Gillian Nissim, founder of workingmums.co.uk, said: “Our surveys have consistently shown that childcare is one of the top three barriers to women working after having children. We have for years called for childcare to be given more prominence and to be treated as core economic infrastructure. It’s not just those on the lowest pay that are affected, although benefits changes are vital. It’s the whole childcare edifice that is crumbling and that needs to be dealt with urgently. Our survey shows large numbers of women now considering dropping out of work due to childcare costs or reducing their hours. Childcare needs to be properly funded and childcare providers need to be valued and supported so they can deliver the care parents desperately need to work the hours they want to work.”

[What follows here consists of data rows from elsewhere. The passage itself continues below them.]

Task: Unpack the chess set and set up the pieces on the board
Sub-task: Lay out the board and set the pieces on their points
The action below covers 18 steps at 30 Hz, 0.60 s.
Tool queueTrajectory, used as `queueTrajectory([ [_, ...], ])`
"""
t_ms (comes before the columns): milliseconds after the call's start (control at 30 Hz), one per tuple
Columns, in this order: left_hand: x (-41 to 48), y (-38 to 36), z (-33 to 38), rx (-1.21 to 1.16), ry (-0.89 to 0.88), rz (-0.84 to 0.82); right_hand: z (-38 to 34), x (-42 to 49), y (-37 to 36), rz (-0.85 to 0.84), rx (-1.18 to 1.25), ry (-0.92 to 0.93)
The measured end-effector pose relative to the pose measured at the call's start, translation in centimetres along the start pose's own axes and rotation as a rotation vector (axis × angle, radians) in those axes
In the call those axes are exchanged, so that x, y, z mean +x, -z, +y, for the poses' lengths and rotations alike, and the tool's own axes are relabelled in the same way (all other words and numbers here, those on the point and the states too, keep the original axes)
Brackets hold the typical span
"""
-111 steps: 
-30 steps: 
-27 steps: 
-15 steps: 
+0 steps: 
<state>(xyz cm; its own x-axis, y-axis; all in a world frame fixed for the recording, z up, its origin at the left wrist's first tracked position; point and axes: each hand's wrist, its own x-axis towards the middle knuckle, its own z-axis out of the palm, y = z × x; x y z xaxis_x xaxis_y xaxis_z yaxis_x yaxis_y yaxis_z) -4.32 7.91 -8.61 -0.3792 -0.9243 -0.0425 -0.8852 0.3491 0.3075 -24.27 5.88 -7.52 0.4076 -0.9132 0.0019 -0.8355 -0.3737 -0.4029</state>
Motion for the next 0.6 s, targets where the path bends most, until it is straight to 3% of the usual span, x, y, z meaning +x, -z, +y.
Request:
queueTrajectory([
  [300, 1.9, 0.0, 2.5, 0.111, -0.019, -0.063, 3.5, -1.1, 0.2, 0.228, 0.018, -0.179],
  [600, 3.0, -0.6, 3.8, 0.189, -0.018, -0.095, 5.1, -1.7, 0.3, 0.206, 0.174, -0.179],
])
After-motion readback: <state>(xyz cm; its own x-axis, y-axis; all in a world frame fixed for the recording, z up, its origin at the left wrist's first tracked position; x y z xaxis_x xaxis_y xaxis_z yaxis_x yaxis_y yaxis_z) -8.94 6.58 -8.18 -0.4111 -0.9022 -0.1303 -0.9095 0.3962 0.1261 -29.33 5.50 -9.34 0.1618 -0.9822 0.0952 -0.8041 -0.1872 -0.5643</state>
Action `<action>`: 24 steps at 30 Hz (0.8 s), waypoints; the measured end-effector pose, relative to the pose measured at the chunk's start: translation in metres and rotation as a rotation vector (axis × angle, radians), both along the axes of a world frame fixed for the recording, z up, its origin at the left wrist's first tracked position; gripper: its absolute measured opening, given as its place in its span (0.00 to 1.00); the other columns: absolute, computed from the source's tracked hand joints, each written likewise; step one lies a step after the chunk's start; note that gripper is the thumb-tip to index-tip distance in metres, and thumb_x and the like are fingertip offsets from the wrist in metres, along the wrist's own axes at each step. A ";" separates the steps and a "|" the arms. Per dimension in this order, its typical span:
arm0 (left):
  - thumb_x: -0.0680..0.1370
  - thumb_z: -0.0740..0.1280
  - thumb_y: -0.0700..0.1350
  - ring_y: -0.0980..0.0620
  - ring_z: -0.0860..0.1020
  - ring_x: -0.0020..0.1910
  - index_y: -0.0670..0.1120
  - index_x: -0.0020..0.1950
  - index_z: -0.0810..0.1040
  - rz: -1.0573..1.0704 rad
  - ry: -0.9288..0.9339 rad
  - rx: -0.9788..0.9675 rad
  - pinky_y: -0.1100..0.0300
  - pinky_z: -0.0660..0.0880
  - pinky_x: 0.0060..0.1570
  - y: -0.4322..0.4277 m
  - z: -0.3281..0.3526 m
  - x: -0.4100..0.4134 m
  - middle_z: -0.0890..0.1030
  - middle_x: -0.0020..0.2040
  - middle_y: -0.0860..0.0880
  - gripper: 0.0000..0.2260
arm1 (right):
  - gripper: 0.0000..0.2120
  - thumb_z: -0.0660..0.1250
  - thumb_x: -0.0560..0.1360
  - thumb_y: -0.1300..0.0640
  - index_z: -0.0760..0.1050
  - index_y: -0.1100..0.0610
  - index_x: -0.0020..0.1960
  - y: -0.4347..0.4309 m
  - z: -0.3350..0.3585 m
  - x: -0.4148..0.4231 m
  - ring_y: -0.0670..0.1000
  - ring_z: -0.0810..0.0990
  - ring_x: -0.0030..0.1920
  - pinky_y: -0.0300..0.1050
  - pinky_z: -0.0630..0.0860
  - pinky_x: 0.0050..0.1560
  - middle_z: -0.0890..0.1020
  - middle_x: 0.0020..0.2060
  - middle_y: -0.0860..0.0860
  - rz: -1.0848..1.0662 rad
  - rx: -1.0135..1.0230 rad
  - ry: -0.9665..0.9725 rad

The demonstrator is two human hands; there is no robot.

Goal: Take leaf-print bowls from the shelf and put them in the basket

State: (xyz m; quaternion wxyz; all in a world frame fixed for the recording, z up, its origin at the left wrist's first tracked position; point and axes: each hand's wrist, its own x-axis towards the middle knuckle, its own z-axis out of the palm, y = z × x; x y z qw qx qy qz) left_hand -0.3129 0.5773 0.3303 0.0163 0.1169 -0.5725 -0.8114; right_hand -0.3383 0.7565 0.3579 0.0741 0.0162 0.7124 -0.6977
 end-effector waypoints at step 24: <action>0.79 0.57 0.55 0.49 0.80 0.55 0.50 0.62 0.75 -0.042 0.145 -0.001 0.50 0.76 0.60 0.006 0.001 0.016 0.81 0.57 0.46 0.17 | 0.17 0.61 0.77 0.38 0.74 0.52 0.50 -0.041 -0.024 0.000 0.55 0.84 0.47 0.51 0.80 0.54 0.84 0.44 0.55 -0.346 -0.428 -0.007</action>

Cost is just one symptom of a deeper childcare malaise, however. Availability of childcare and whether it is flexible enough for the working lives of many parents are also crucial issues, especially given Section 6 of the Childcare Act specifies that local authorities in England have a duty to secure sufficient childcare for working parents.
The Early Years Alliance has just published data that, it says, shows that Government claims that there are enough childcare and early education places in England to meet demand are “meaningless”, given that less than one in six local authorities in England collect data on the proportion of local parents who are able to access the number of days/sessions they need, when they need it and where they need it.
The data comes following a Freedom of Information request by EYA which shows that, despite almost all (96%) top tier councils saying they had sufficient early years places in their area overall, only 15% currently collect information on what proportion of parents and carers in the area are able to access the quantity of early years provision that they need. Moreover, only 14% currently collect data on what proportion of parents and carers in the area are able to access early years provision on the specific times and dates that they want. And only 9% currently collect data on what proportion of parents and carers in the area are able to access early education and childcare at their first choice early years setting. Less than one in 10 local authorities collect the same information specifically from parents of children with special education needs.
A report out last week from Coram Family and Childcare also showed that general availability of childcare places – as opposed to availability in terms of meeting parent’s location/timing/days requirements – is a postcode lottery and has fallen across several categories over the last year. For example, only half of councils said there were enough childcare places for children under two in their area, down 7% on the year. Just under half said there were enough places for children whose parents work full-time, a drop of 11%. After-school clubs for primary-school children also fell slightly.
*workingmums.co.uk will be conducting another snap poll after the Budget to see what parents think of what is on offer. The Government is under pressure on childcare from campaign groups, business organisations like the CBI, its own backbenchers and the Labour party, which has announced plans for fully funded breakfast clubs for every primary school in England and has said it would guarantee childcare from the age of nine months to 11 years if elected (although its plans are not yet fully costed).